Неспасенная часть души тотчас же силою привлекает к себе новый свет, энергию нового символа. Этим в иной форме выражено то, на что мы уже намекали выше, говоря о воздействии символа на всеобщую психику: символ раздражает все вытесненные и непризнанные содержания, как например, у «базарной стражи»; то же самое происходит с Хифиль-Хофалем, который, под влиянием бессознательного противления против своей собственной религии, тотчас же подчеркивает и усиливает в новом символе его противобожескую и плотскую природу. Отвергающий аффект соответствует количеству вытесненного либидо. Вместе с моральным превращением чистого небесного дара в знойные бредни этих умов — ритуальное убийство является совершённым. Однако явление символа все-таки подействовало. Правда, он был не принят в его чистом виде и его поглотили архаические и недифференцированные силы, причем сознательная моральность и эстетика еще немало посодействовали этому. С этого и начинается энантиодромия — превращение доселе ценного в неценное, прежнего добра во зло.
Царство добрых, в котором Эпиметей был королем, издавна враждовало с царством Бегемота. Бегемот и Левиафан /66- Р.179/ суть два, известные из книги Иова, чудовища Божий, символические выражения Его власти и силы. В качестве грубых животных символов они психологически обозначают родственные силы человеческой природы. /47- § 87 и далее/ Поэтому Иегова говорит: «Вот бегемот, которого я создал, как и тебя. — Вот его сила в чреслах его и крепость его в мускулах чрева его. Поворачивает хвостом своим, как кедром; жилы же на бедрах его переплетены [Вульгата говорит даже: «Nervi testiculorum ejus perplexi sunt». У Шпиттелера Астарта есть дочь Бегемота — это показательно. ]: это — верх путей Божиих».
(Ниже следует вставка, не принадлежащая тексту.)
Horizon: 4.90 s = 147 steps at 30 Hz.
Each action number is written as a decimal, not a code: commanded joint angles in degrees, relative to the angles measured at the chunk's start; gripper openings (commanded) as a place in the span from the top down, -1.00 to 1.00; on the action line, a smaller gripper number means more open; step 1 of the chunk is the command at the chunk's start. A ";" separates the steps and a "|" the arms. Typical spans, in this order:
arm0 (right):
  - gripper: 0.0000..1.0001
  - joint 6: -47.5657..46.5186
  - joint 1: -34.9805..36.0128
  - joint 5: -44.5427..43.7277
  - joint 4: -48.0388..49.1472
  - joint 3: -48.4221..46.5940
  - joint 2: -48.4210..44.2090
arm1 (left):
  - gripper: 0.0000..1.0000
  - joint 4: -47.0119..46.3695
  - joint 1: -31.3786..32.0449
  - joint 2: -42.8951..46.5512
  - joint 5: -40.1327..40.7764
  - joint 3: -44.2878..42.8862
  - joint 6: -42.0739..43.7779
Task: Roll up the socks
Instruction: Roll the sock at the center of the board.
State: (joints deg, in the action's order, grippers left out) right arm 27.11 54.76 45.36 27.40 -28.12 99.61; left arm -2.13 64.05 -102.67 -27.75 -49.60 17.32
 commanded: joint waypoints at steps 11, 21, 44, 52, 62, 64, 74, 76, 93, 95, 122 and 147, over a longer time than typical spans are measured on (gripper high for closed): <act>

Эти слова следует читать со вниманием: эта сила начинает «пути Божий», то есть пути Иеговы, еврейского Бога, в Новом Завете слагающего с себя эту форму. Там Он уже не является Богом природных стихий. Психологически говоря, это означает, что эта грубая инстинктивная сторона скопившегося в бессознательном либидо длительно подавляется в христианской установке; тем самым одна часть Бога вытесняется, то есть как бы записывается человеку в долг, и в последнем счете отводится в ведение дьявола. Поэтому когда бессознательная сила начинает притекать вверх, когда начинаются «пути Божий», тогда Бог появляется в образе бегемота. /70/ С тем же основанием можно было бы сказать, что Бог появляется тогда в образе диавола. Однако эти моральные оценки являются оптическими обманами: сила жизни остается по ту сторону моральных суждений. Мейстер Экхарт говорит: «Итак, если я скажу: Бог добр, то это будет неверно, — я добр, а Бог не добр! Я иду еще дальше: я лучше Бога! Ибо лишь доброе может стать лучшим, и лишь то, что может стать лучшим, может стать наилучшим. Бог не добр, поэтому он не может стать лучше, и раз он не может стать лучше, он не может стать и наилучшим. Все три определения: „добрый“, „лучше“, „наилучший“ далеки от Бога. Он стоит надо всем этим».